Birthright Citizenship – A Closer Look

Watching the recent Republican Presidential debate, I felt that one particularly interesting topic discussed among the contenders was U.S. policy concerning birthright citizenship.  At least one candidate has vowed that upon becoming President of the United States he will sharply curtail our nation’s “liberal” construal of birthright citizenship – specifically stripping such right from children born within the United States and its territories but to parents who are not themselves lawfully present therein.

Politics aside, that got me thinking about the current state of birthright citizenship law and its possible dimensions.  I became interested in determining whether current U.S. birthright law is really as “liberal” as certain Republican candidates would lead us to believe.  Indeed, a child born in the U.S. to unlawfully present parent/parents occurred to me to be only one context out of potentially many wherein the scope of birthright citizenship is tested.

What about instances where a child of a U.S. Citizen is born outside of the territorial U.S.?  What if the genetic/gestational mother of the child born outside the territorial U.S. is not a U.S. Citizen but the child’s father is and the parents are not married?  Is such child then an automatic U.S. citizen; is she entitled to naturalization?

The answers to these questions are surprising – In no instance is a child born outside of the United States assured birthright citizenship.  Indeed, even in the case of a child born to two U.S. Citizens, but abroad, U.S. Citizenship is not automatically conferred.  Furthermore, the Immigration and Naturalization Act draws a big distinction between children born in and out of wedlock for determining the child’s right to U.S. Citizenship, where one parent is a U.S. Citizen and the other is not.  See INA Sec. 101(b); Sec. 301(d).

[WEDLOCK]If the parents are indeed married at the time of the child’s birth, and one parent is a Citizen while the other is a U.S. national, the U.S. Citizen parent MUST have resided continuously within the territorial U.S. no later than 1 year prior to the child’s birth.  If the parents are married, and one parent is a Citizen while the other is a foreign national, then the U.S. Citizen parent must have resided within the territorial U.S. for at least a continuous 2 year period after the age of 14.

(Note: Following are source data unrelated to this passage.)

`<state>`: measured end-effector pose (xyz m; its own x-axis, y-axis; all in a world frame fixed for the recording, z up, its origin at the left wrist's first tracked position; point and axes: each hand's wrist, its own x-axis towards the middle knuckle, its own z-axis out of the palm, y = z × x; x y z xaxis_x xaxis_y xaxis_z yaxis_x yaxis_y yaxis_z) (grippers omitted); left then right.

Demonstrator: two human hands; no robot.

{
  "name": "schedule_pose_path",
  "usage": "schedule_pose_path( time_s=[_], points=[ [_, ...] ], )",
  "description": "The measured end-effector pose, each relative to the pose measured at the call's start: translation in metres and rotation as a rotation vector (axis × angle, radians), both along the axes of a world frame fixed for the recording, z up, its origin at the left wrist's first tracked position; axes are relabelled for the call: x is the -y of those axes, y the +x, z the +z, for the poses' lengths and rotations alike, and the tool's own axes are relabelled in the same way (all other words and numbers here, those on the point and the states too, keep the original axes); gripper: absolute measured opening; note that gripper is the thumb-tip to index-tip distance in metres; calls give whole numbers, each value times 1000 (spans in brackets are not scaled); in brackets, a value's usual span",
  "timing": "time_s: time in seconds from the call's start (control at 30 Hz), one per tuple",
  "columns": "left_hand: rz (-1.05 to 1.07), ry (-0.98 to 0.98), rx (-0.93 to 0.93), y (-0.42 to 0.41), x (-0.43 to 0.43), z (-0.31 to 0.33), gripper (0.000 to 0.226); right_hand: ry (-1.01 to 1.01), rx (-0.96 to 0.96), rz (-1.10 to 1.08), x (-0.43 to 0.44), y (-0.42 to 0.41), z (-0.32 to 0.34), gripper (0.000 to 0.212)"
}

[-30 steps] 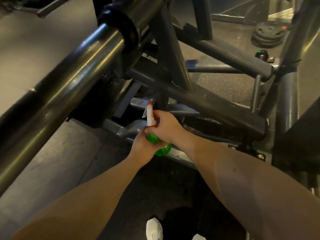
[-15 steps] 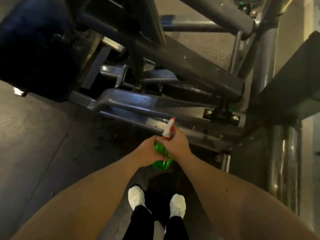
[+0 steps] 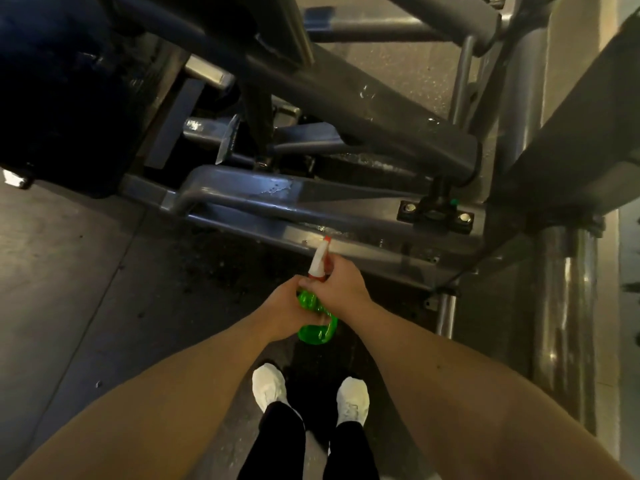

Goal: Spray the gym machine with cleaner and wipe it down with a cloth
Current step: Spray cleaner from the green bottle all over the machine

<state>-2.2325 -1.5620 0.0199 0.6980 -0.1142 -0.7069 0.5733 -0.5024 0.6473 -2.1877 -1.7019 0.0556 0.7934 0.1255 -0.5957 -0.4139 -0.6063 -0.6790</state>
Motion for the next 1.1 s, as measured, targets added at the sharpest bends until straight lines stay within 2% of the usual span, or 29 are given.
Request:
schedule_pose_path(
  time_s=[0.07,0.23,0.53,0.73,0.9,1.1],
  points=[
    [51,17,26,-3,-14,-4,77,5,6,52,-19,3,-6,52],
    [160,25,47,-8,-47,-19,74,56,21,168,-55,13,-22,67],
    [311,63,113,6,-107,-68,75,69,148,307,-121,42,-71,65],
    [417,38,145,21,-139,-102,78,57,206,377,-161,62,-105,51],
    [517,24,175,26,-174,-134,63,103,203,417,-200,73,-137,60],
    [621,1,158,33,-233,-170,59,180,215,480,-263,85,-181,53]
  ],
)
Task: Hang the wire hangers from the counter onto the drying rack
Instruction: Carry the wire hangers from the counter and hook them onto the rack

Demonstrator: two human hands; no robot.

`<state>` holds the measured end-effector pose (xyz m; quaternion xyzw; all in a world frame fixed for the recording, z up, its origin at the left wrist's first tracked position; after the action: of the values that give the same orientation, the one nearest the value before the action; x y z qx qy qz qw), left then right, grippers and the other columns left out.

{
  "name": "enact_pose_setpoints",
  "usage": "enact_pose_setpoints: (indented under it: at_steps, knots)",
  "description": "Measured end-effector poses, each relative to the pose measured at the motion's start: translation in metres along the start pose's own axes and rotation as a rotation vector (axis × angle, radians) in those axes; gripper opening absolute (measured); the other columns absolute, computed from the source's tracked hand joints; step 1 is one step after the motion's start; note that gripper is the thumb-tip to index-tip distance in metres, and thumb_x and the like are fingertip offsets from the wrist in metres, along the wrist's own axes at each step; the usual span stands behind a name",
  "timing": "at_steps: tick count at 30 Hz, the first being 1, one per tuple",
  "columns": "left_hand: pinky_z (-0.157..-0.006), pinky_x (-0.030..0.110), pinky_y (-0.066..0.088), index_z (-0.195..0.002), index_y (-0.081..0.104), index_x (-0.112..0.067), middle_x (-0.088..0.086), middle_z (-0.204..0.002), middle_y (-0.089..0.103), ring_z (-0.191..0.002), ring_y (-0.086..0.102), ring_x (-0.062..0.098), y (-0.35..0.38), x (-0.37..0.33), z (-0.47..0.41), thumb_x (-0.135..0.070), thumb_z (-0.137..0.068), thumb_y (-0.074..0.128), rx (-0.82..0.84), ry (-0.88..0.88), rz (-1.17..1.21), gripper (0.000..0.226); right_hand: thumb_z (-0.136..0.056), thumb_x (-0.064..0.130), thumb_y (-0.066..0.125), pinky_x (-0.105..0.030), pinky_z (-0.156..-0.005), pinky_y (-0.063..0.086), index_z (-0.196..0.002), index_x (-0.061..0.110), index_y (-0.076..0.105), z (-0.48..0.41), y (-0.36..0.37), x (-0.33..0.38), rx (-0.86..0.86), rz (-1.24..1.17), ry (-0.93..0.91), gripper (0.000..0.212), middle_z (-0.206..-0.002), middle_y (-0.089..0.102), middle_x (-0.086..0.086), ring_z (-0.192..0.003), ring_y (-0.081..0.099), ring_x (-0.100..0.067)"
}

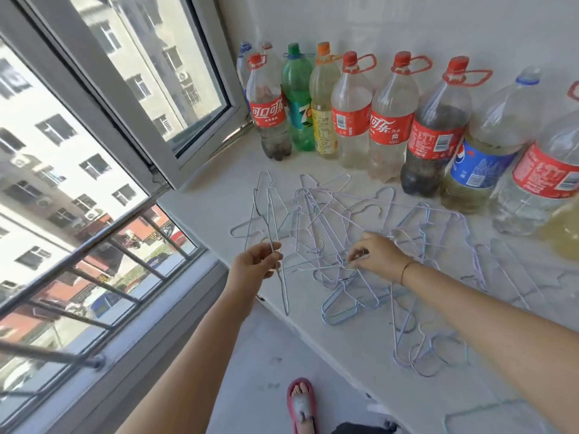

[OUT OF WEDLOCK – Father is U.S. Citizen] The child born abroad will NOT have right to Naturalization unless a) paternity is clinically proven by clear and convincing evidence; b) the father was a U.S. Citizen at the time of the child’s birth; c) the father has agreed to provide financial support to the child until the child reaches 18 years of age.  Additionally, before the child reaches 18 years of age, one of the following criteria would also have to be met: a) a court of competent jurisdiction declares the U.S. Citizen, the father of the child in question; b) the child is legitimated under the laws of the child’s domicile or residence; c) or the father acknowledges the child as his by sworn oath or affidavit.  See INA Sec. 301(d),(e),(g)  “Legitimated under the laws…” generally relates to a jurisdiction’s statutory means or rules for recognizing a child as (in fact) the child of a parent (typically the alleged father).  For example, some world nations maintain that a child is not the legitimate child of an alleged father if the father’s name was not on the birth certificate.  Conversely, other nations maintain that a child is legitimated at any time the father is proved to be the natural/genetic father of the child in question.

As the foregoing illustrates, U.S. birthright law may not be as liberal as some would suggest.  First of all, considering an “in wedlock” scenario – it appears counter-intuitive (at best) that the pre-requisites for birthright citizenship are higher when the married parents are both “Americans” (one being a U.S. Citizen, the other being a U.S. “national”) compared with when one parent is a foreign national.  Moreover, in an “out of wedlock” scenario, it is evident that current U.S. Immigration Law may promote “dead beat” dads or at least gives a male an unsettling degree of license to have “illegitimate” children abroad while maintaining the unilateral power of denying to his child the benefits of U.S. Citizenship.